In §2 we describe human communication as a diverse family of different means by which we express and recognise intentions, and we highlight the compatibility of this approach with institutional perspectives on art. In §3 we describe in cognitive terms how evidence of communicative intent can encourage an audience to give credence to artwork and hence seek interpretations beyond those they otherwise would. In §4 we describe how institutions facilitate this process, thereby address the question posed by some other theorists (e.g. Buekens and Smit 2018) of how institutions might participate in art appreciation. In §5 we emphasise the skill that contemporary artists must have to produce artworks able to reward the search for worthwhile cognitive effects and we illustrate with examples some of the common features of how audiences experience, interpret and otherwise engage with art. In these ways we build new bridges between the cognitive sciences on the one hand, and the humanities on the other.
2 Interpretation in the Round
We situate our work within relevance theory, a cognitive account of human communication according to which the interpretation of stimuli perceived as ostensive (see below) is guided by heuristic estimates about the signallers’ intentions and the anticipated quantity and quality of the cognitive effects that might be achieved. Cognitive effects can include strengthening or contradicting an existing belief, such that new information follows; and factors that can affect cognitive effort include, for instance, perceptual salience, ease of retrieval from memory, and linguistic or logical complexity. Relevance is the trade-off between these two factors, effects and effort (Wilson and Sperber 1986; Sperber and Wilson 1995; Wilson and Sperber 2004). This approach has been developed, defended and tested at length over the past 30 or so years, and has been used to help explain a great variety of linguistic, communicative and cognitive phenomena (Sperber and Wilson 1995; Carston 2002; Wilson and Sperber 2012; Clark 2013; Yus 2019).

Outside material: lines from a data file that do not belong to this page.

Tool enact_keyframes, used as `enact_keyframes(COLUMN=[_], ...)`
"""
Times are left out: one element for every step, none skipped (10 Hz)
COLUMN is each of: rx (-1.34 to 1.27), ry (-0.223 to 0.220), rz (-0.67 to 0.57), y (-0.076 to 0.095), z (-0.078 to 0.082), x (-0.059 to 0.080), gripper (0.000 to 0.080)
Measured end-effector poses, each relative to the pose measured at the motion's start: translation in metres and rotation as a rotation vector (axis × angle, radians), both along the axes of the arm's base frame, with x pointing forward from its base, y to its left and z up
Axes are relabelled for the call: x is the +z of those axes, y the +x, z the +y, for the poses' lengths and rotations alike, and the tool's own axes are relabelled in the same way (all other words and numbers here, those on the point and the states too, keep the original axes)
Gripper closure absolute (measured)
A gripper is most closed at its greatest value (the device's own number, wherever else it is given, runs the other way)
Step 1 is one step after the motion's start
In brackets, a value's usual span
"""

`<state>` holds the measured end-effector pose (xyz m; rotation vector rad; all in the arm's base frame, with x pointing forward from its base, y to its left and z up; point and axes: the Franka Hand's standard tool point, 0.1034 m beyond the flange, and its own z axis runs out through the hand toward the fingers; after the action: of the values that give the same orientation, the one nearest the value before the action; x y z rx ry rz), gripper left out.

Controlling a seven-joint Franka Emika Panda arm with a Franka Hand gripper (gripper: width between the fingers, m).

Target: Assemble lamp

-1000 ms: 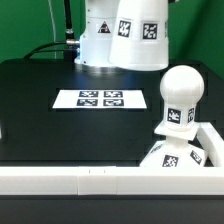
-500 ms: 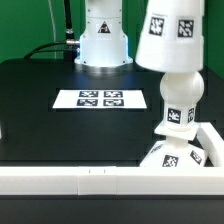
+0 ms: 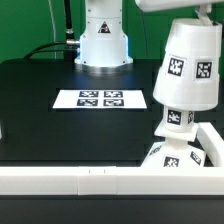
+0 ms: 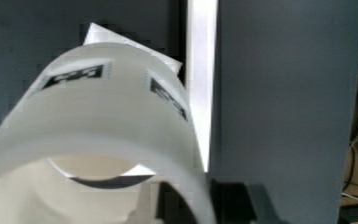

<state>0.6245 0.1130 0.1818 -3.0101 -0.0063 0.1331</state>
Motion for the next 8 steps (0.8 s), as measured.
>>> enact_keyframes(rx=[0.0, 0.006, 0.01, 0.011, 0.011, 0.011, 0.011, 0.01], ry=[-0.001, -0.002, -0.004, -0.005, -0.005, -0.006, -0.006, -0.005], rz=[-0.002, -0.001, 0.002, 0.007, 0.011, 0.012, 0.012, 0.013], y=[-0.003, -0.006, -0.01, -0.012, -0.014, -0.014, -0.014, -0.015], z=[-0.001, -0.002, -0.005, -0.006, -0.006, -0.006, -0.006, -0.006], x=[-0.006, -0.011, -0.017, -0.021, -0.022, -0.023, -0.023, -0.023], gripper=[0.0755, 0.0755, 0.0755, 0.0755, 0.0755, 0.0755, 0.0755, 0.0755])
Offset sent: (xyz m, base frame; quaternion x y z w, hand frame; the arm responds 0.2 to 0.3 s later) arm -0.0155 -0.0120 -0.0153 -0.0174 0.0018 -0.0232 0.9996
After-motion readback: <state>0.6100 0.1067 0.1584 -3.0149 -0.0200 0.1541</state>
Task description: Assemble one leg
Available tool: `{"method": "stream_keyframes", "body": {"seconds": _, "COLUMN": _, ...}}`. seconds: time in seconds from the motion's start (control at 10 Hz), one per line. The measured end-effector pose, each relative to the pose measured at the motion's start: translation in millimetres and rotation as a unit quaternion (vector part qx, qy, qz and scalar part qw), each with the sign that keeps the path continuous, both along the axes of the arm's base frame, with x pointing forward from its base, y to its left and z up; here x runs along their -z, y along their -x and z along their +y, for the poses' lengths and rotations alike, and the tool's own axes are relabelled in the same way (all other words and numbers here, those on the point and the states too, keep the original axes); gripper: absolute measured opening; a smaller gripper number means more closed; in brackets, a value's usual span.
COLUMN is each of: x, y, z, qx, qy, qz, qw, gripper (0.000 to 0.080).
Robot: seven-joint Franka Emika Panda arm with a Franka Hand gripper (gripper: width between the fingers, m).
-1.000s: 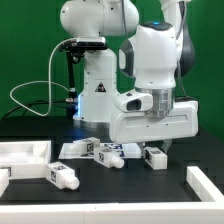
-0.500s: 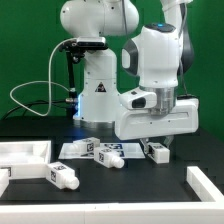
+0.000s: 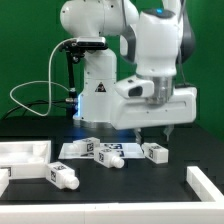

Agreeing with this body of work, we do not view non-linguistic means of communication—raised eyebrows, grunts, pointing and so on—as somehow derivative or impoverished relative to language (McNeill 2005; Kendon 2004; Scott-Phillips 2015a; Wharton 2009; Wharton 2016; Brabanter 2010; Tomasello 2010). Rather, we turn that picture on its head, seeing human communication as a family of different means of expression, all of which are inherently contextual and underdetermined, albeit to different degrees in each case. Linguistic communication is, of course, a crucially important member of that family, but it is best seen as a special case, one that makes use of structured collections of culturally evolved tools (words, grammars) that typically function to make communication more exact and less underdetermined than it otherwise would be (Sperber and Wilson 1995; Sperber and Wilson 2015; Wharton 2009; Scott-Phillips 2017; Carston 2002).
This view of communication aligns closely with the scepticism among many art theorists towards any attempt to identify art with communication in any simple sense; as Theodor Adorno observes, “the contemporary situation of art is hostile to what the jargon of authenticity calls the ‘message’” (1997, p. 32). Adorno himself wanted to move away from such an understanding and toward a complex and unresolved picture of interpretation, stating that art ought to “set thought processes in motion, not to communicate maxims” (ibid.). It is just these kinds of active mental processes that cognitive pragmatics—and relevance theory in particular—recognises and attempts to account for. The transmission of a definite message, or simple retrieval of a speaker’s meaning, is for such theories not necessarily the (or even an) outcome of communicative acts. Instead, communication is an activity of overtly raising, in one way or another, the psychological salience (manifestness) of various beliefs, ideas, and other mental states in an audience. This approach allows for a subtle spectrum of conscious and unconscious effects in communication (see in particular Sperber and Wilson 2015).
Thus, we certainly do not claim that art can be ‘decoded’ in any traditional sense of the word (we do not even believe that ordinary linguistic communication is a matter of decoding alone). Nor do we claim that viewing an artwork is a mirror process to engaging in a conversation. What we do claim is that some cognitive processes are shared across various forms of interpretation, and consequently that it will be fruitful and insightful to compare and contrast interpretation in ordinary conversation with interpretation of art. This approach has recently been used to study literature, with the goal “not to produce better interpretations than actual hearers or readers do, but to explain how they arrive at the interpretations they do construct, whether successfully or unsuccessfully” (Wilson 2011: 4). What we are proposing is that a similar project can be pursued with respect to fine art and is likely to be a valuable source of insight and understanding.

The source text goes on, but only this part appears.